** Work order **
Write out each line of the records that has "picture" in it.

----------

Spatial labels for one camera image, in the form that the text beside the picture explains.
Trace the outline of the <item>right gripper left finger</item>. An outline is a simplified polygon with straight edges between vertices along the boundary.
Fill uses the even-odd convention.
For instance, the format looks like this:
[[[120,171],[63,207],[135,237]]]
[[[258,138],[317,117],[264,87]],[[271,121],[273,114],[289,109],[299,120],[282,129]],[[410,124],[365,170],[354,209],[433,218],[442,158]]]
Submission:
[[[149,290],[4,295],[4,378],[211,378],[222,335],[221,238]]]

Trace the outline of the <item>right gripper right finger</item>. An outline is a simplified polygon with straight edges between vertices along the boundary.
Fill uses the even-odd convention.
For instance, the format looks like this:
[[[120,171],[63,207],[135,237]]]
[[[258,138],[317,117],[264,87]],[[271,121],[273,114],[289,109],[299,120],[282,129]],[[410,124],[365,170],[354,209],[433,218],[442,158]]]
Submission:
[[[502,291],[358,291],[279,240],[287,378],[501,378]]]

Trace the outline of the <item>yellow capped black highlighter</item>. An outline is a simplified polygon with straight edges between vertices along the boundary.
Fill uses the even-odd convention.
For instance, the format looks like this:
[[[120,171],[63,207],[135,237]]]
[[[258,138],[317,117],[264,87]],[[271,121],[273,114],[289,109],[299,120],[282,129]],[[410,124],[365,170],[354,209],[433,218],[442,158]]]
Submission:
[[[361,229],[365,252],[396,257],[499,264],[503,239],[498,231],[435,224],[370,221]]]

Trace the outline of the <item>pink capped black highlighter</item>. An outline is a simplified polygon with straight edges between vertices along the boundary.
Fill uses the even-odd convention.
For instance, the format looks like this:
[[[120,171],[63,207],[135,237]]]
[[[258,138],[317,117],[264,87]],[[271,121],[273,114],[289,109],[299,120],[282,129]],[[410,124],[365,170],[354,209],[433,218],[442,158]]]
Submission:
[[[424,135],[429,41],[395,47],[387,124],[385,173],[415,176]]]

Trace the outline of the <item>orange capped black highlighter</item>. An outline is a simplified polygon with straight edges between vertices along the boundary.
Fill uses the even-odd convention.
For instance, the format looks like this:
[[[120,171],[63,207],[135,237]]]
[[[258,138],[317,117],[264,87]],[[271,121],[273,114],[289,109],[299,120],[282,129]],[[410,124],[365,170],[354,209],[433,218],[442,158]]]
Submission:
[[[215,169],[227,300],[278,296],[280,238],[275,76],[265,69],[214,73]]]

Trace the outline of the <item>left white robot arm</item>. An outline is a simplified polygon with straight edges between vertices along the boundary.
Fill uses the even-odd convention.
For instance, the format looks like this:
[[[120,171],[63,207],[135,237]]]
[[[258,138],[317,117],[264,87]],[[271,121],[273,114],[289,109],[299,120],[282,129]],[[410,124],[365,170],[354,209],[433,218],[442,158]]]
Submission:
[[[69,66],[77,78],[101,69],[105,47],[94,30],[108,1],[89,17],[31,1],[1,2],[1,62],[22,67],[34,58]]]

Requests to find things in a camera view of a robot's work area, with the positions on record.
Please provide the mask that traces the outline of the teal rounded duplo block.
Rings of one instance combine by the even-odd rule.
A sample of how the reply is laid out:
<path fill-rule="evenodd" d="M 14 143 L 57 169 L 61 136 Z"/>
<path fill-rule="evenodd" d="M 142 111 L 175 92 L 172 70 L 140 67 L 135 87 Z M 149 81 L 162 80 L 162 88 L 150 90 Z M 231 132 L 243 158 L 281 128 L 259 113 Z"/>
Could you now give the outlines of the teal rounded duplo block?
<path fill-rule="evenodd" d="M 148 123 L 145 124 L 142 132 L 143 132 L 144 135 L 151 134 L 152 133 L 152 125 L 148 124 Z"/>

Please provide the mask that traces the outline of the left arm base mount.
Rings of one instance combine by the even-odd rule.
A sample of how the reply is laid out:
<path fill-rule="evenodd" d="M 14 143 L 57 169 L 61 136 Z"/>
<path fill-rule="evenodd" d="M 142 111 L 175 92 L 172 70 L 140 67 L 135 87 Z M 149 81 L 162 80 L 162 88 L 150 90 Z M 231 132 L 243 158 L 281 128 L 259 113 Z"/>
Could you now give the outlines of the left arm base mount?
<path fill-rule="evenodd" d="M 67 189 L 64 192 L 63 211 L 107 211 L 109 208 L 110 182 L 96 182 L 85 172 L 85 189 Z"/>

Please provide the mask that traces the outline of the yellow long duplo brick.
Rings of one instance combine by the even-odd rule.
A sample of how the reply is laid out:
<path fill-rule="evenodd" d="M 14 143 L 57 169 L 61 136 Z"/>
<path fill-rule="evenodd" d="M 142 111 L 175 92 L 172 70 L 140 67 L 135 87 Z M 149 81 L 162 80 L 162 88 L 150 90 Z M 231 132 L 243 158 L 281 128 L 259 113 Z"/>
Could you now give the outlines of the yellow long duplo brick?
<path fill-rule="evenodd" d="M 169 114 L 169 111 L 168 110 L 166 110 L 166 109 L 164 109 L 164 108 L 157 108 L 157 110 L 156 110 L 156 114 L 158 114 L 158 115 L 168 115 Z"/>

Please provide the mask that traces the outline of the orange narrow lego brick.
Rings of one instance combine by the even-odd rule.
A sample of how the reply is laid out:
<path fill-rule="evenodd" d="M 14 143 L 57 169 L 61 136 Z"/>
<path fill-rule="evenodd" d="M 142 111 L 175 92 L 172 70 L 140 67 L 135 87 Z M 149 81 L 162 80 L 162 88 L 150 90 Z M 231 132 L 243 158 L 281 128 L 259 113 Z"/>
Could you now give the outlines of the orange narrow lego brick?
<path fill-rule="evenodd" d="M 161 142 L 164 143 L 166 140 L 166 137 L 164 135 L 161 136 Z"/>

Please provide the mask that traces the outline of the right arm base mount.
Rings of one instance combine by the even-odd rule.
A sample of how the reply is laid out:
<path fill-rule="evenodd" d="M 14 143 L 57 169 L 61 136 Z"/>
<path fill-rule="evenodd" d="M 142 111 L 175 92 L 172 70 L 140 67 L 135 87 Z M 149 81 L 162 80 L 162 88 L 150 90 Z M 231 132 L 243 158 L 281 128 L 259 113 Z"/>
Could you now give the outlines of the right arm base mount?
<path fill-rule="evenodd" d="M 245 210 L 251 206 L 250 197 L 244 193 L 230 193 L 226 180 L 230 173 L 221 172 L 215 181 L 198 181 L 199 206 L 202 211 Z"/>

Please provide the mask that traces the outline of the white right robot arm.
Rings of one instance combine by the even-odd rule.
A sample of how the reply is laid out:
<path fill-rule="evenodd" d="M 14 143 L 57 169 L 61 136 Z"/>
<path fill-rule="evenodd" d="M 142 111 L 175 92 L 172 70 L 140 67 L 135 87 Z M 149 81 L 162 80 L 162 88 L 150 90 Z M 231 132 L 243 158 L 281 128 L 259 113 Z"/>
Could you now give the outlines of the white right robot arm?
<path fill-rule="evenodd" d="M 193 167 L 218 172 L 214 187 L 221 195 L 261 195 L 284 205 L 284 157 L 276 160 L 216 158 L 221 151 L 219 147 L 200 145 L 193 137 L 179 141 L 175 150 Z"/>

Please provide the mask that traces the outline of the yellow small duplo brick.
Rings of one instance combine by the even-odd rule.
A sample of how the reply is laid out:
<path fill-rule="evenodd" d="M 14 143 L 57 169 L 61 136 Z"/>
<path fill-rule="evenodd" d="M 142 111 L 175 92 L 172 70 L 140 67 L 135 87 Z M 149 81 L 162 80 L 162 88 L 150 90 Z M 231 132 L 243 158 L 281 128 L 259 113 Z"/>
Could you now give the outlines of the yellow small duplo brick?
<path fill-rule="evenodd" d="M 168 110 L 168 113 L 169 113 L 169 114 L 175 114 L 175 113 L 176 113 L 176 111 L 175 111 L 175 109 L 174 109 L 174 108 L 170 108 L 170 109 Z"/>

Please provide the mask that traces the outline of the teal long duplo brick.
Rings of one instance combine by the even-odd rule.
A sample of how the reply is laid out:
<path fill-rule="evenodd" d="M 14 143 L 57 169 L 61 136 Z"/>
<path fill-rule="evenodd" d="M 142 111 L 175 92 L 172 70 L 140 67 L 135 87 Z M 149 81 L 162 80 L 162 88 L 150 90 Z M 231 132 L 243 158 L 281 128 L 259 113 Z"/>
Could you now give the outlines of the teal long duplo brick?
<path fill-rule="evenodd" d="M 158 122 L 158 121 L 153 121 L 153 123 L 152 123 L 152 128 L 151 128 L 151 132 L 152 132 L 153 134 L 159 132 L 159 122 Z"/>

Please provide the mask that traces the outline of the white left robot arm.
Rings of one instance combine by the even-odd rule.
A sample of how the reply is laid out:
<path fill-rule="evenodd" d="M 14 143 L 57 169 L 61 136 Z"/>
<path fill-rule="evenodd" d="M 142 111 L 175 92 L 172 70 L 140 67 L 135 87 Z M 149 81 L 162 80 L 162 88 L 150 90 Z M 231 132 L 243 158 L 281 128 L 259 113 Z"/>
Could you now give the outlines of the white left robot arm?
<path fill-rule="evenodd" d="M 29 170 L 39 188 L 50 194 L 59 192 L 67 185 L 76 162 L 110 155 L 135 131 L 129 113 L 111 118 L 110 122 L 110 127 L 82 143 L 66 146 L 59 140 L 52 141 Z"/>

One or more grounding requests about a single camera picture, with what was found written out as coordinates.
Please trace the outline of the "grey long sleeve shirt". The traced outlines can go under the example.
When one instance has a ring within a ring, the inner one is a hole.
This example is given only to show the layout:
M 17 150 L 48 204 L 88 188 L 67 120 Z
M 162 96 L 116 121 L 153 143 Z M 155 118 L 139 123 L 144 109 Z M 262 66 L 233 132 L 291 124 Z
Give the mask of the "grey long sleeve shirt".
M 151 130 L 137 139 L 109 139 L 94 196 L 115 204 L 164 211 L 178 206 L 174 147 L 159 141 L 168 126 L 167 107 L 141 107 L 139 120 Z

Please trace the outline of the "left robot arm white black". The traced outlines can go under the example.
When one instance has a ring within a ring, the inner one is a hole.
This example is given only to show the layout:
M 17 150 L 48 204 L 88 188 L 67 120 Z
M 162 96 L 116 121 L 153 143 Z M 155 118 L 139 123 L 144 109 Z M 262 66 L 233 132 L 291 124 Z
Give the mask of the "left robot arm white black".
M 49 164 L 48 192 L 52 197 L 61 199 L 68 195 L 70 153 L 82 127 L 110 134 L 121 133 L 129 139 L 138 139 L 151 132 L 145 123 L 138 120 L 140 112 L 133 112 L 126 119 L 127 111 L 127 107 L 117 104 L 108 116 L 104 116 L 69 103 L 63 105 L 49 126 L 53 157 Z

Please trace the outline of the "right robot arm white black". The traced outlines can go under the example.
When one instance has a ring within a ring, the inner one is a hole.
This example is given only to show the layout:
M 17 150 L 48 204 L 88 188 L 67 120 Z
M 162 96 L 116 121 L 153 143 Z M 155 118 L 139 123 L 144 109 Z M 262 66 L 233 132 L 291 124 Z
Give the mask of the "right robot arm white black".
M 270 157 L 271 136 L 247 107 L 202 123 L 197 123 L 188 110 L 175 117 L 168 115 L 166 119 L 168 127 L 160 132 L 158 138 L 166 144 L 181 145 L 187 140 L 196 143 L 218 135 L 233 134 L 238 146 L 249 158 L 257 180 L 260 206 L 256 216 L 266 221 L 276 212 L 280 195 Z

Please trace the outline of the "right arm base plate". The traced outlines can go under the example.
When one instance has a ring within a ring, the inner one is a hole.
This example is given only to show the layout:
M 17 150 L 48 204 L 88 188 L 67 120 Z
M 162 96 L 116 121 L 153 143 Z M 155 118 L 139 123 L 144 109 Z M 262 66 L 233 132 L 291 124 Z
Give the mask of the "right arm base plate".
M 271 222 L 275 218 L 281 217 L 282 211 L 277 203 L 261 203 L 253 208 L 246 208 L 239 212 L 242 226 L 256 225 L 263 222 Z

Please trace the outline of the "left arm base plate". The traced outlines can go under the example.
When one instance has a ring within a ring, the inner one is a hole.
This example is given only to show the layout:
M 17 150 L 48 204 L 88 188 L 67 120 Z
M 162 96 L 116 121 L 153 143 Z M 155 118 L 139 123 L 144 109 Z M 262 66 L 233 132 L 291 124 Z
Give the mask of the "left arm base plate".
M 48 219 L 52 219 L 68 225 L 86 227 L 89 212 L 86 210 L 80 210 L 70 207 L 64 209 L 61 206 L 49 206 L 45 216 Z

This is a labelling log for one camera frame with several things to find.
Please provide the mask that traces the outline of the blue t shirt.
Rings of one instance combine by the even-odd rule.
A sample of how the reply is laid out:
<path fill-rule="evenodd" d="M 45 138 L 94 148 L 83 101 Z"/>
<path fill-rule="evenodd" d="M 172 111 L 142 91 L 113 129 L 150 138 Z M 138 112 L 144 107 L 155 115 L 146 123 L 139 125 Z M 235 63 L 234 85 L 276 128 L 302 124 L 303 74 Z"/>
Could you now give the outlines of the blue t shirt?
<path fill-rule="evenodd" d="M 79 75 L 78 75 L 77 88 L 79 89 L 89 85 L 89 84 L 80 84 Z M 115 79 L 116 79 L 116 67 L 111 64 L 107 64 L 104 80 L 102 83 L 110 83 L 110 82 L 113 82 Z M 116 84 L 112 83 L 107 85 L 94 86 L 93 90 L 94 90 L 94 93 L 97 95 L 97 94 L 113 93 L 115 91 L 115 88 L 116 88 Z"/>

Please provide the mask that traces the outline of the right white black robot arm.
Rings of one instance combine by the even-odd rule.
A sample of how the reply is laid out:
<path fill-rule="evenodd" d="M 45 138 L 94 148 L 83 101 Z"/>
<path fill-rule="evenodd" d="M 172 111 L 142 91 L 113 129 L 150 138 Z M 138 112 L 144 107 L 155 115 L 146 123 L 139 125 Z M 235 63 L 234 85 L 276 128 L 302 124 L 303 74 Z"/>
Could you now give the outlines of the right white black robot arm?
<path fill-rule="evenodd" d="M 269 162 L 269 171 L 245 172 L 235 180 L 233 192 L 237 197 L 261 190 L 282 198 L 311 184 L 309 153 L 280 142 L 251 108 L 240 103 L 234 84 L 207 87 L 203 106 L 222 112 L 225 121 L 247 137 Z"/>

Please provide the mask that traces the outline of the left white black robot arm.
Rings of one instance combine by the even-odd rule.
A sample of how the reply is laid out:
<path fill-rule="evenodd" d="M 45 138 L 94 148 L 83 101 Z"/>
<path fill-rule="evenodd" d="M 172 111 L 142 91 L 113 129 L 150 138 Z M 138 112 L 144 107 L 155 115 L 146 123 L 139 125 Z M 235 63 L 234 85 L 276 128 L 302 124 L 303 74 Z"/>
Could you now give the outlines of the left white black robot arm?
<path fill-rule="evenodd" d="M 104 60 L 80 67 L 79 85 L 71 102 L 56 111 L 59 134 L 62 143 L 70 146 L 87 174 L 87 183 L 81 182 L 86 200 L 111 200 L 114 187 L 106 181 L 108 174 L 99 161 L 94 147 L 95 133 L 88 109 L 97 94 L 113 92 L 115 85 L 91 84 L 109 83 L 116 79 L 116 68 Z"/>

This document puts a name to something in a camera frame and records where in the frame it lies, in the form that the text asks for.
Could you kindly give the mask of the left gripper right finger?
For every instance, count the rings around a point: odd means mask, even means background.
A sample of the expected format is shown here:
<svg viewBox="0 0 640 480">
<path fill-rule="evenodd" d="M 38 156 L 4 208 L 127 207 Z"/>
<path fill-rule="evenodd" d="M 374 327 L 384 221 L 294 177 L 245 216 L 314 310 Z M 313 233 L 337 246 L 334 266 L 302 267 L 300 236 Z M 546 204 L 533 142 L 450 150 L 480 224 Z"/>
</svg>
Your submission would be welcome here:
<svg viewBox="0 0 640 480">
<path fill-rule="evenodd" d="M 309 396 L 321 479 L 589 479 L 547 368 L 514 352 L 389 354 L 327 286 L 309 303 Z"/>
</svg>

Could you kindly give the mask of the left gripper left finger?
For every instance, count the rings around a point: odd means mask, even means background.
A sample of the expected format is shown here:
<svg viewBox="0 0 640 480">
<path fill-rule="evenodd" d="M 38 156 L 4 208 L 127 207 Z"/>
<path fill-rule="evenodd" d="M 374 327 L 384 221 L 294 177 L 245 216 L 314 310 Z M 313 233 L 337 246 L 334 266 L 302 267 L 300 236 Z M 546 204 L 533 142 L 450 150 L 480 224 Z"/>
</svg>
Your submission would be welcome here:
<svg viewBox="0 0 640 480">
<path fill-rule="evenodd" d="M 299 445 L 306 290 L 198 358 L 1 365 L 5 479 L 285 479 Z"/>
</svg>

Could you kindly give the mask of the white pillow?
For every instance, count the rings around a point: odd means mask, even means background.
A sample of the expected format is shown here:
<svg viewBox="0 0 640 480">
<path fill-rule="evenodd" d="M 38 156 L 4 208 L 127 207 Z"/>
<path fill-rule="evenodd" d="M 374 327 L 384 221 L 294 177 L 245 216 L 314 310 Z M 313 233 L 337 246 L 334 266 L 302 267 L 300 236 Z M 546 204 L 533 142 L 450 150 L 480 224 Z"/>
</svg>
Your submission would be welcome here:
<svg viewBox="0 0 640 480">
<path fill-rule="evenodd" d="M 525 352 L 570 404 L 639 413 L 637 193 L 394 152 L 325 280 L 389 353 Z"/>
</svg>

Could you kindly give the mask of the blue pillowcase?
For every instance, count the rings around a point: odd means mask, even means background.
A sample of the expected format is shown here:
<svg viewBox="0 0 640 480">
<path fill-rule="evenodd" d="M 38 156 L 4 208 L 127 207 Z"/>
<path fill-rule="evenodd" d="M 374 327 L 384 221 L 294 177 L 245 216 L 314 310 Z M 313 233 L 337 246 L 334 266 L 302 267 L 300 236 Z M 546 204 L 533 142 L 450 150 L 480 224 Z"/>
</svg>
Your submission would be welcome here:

----------

** Response to this task **
Spatial labels for one camera image, in the form that the text beside the picture explains.
One or more grounding requests about a single camera picture, with what was found written out as coordinates.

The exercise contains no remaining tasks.